TASK INSTRUCTIONS: The pictures are to be left out, and all remaining data is to be transcribed exactly as it appears.

DATASET EXTRACT Block Start

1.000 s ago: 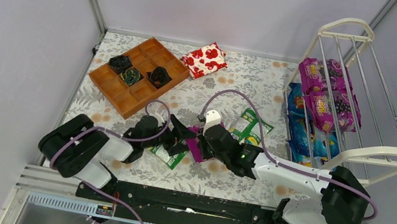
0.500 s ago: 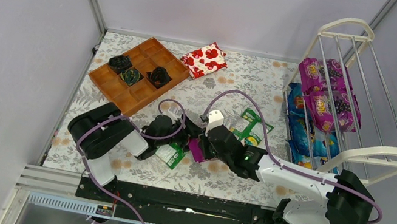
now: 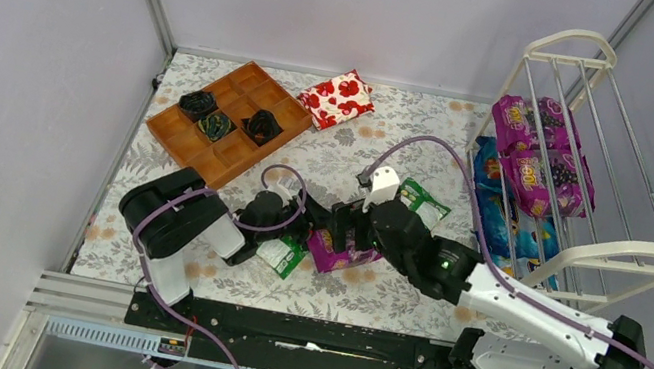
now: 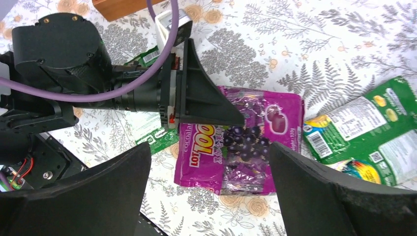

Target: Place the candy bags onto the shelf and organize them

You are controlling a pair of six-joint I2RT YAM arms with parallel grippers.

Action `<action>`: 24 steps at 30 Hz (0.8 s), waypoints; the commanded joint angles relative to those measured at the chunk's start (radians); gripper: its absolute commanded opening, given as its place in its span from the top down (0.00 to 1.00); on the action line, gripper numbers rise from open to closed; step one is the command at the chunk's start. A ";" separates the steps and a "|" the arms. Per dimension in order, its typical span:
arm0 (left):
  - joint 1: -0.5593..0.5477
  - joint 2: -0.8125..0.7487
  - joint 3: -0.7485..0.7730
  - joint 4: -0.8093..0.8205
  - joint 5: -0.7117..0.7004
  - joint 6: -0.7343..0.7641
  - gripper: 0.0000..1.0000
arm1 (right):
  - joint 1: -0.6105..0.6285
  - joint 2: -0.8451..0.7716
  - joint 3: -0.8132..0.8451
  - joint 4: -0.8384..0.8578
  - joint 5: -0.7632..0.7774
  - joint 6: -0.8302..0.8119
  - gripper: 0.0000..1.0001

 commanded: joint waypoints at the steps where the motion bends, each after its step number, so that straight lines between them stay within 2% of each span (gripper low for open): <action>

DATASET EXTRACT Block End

WRITTEN SOLUTION:
1.000 s ago: 
0.500 s ago: 
now: 
now: 

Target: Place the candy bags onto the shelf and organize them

You are controlling a pair of six-joint I2RT YAM arms with parallel grippers.

Action `<action>`: 24 steps at 30 Hz (0.8 s), waypoints; the commanded joint angles relative to those measured at the chunk's start (radians); gripper: its absolute commanded opening, given as its place in its span from the top down (0.00 to 1.00); on the action line, gripper numbers rise from open to closed; step one is the command at the chunk's start. A ";" separates the steps and a "|" the arms. Per dimension in order, its typical span:
arm0 (left):
  - joint 1: -0.5593..0.5477
  - joint 2: -0.8125..0.7487
  - joint 3: -0.7485..0.7730
  - joint 4: -0.8093..0.8205
  - joint 5: -0.7117..0.7004
  - joint 6: -0.7343..0.7641
  - gripper: 0.0000..1.0000
arm1 (right):
  - joint 1: -0.6105..0.6285
  - joint 2: -0.8451..0.7716
  - joint 3: -0.8132..0.8451
  - joint 4: -0.8384..0.8578
  - joint 5: -0.7632..0.7774
  - joint 6: -0.8302..0.8119
  - gripper: 0.0000..1.0001

 commanded: joint waypoints at the steps where the motion bends, each after its step number, so that straight lines between them stay within 2% of each span (gripper low for open): <action>

With this, the exercise is complete.